“蓝小姐下班回来,心情好像就不太好,一个人待在房间里很久,晚饭前才去的花园,看起来……像是有心事。”
段暝肆听闻,脸色更加沉凝,他让佣人退下,独自在餐厅坐了片刻,也起身去了楼上。
卧室里只开了壁灯,光线昏暗,蓝黎抱着归黎坐在沙发上,煤球也安静地蹲在她脚边,两只小奶狗似乎都敏锐地察觉到了主人低落的情绪,异常乖巧。
蓝黎的脑子里一片混乱,段暝肆否认的话语与那些清晰无比的照片反复交织、碰撞。如果他真的问心无愧,为什么要否认?那些亲密的画面,那条他亲手为何婉茹戴上的项链又该如何解释?
她想不明白,心像是被撕成了两半,一半还残留着对他深刻的眷恋,另一半却被怀疑和痛苦占据。
“在想什么?还是身体不舒服?”段暝肆走到她身边坐下,伸手想去探她的额头,担心她又发烧,今天她的情绪实在太不对劲了。
“没有。”蓝黎低下头,避开他的触碰,目光落在怀里的归黎身上,就是不看他。
段暝肆的心随着她这个躲避的动作,猛地一沉,那种被她刻意推开、保持距离的感觉,如此清晰而尖锐。
他压下心中的不适,耐着性子,语气放得更加柔和:“黎黎,到底怎么了?可以告诉我吗?我们说过,彼此之间没有秘密,可以什么都说的,是不是我哪里做的不好,让你不开心了?你告诉我好吗?”
——没有秘密。
听到这四个字,蓝黎只觉得无比讽刺,一股酸涩直冲鼻腔,她几乎要控制不住质问的冲动。她难道要直接摊牌吗?问他:你和何婉茹为什么在一起?为什么花八千万拍下那条‘想念’项链送给她?”

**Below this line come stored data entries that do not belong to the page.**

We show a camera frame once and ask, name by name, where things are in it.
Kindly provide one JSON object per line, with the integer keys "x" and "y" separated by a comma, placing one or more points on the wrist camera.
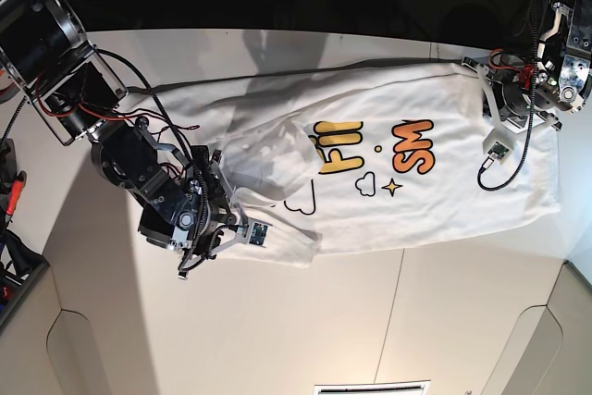
{"x": 497, "y": 145}
{"x": 257, "y": 234}

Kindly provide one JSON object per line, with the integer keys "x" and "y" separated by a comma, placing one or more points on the white printed t-shirt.
{"x": 369, "y": 159}

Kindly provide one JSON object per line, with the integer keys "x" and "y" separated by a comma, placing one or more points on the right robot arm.
{"x": 188, "y": 206}

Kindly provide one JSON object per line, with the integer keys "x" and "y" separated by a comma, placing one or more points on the orange grey pliers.
{"x": 7, "y": 86}

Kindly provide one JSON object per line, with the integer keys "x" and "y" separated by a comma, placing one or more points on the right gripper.
{"x": 222, "y": 222}

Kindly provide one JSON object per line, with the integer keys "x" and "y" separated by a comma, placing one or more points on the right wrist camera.
{"x": 257, "y": 234}

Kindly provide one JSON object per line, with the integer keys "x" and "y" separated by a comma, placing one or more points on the red handled tool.
{"x": 16, "y": 189}

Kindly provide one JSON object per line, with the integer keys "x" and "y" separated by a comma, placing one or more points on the white vent grille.
{"x": 398, "y": 388}

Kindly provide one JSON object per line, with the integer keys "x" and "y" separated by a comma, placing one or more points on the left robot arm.
{"x": 564, "y": 34}

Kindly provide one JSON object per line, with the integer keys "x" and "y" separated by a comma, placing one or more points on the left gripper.
{"x": 524, "y": 97}

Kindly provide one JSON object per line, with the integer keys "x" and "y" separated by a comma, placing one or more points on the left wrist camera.
{"x": 497, "y": 145}

在看到照片后,她就去查了,那样一条名贵且备受瞩目的项链,在拍卖会上被段暝肆以天价拍走,早就有八卦消息流出,她稍一打听便知,他甚至还瞒着她,只字未提,说去应酬。
她给过他机会了,就在刚才在花园里,可是他没有说,他选择了欺骗。
她还要问吗?像那些歇斯底里的怨妇一样,拿着照片去质问他,然后听他编织另一个谎言来圆谎?她不想那样,太累了。她经历过一次陆承枭和乔念的纠缠,不想再陷入另一段充满猜忌和第三者的感情泥沼。
那种每天活在怀疑里,不断揣测对方一言一行的日子,她真的怕极了。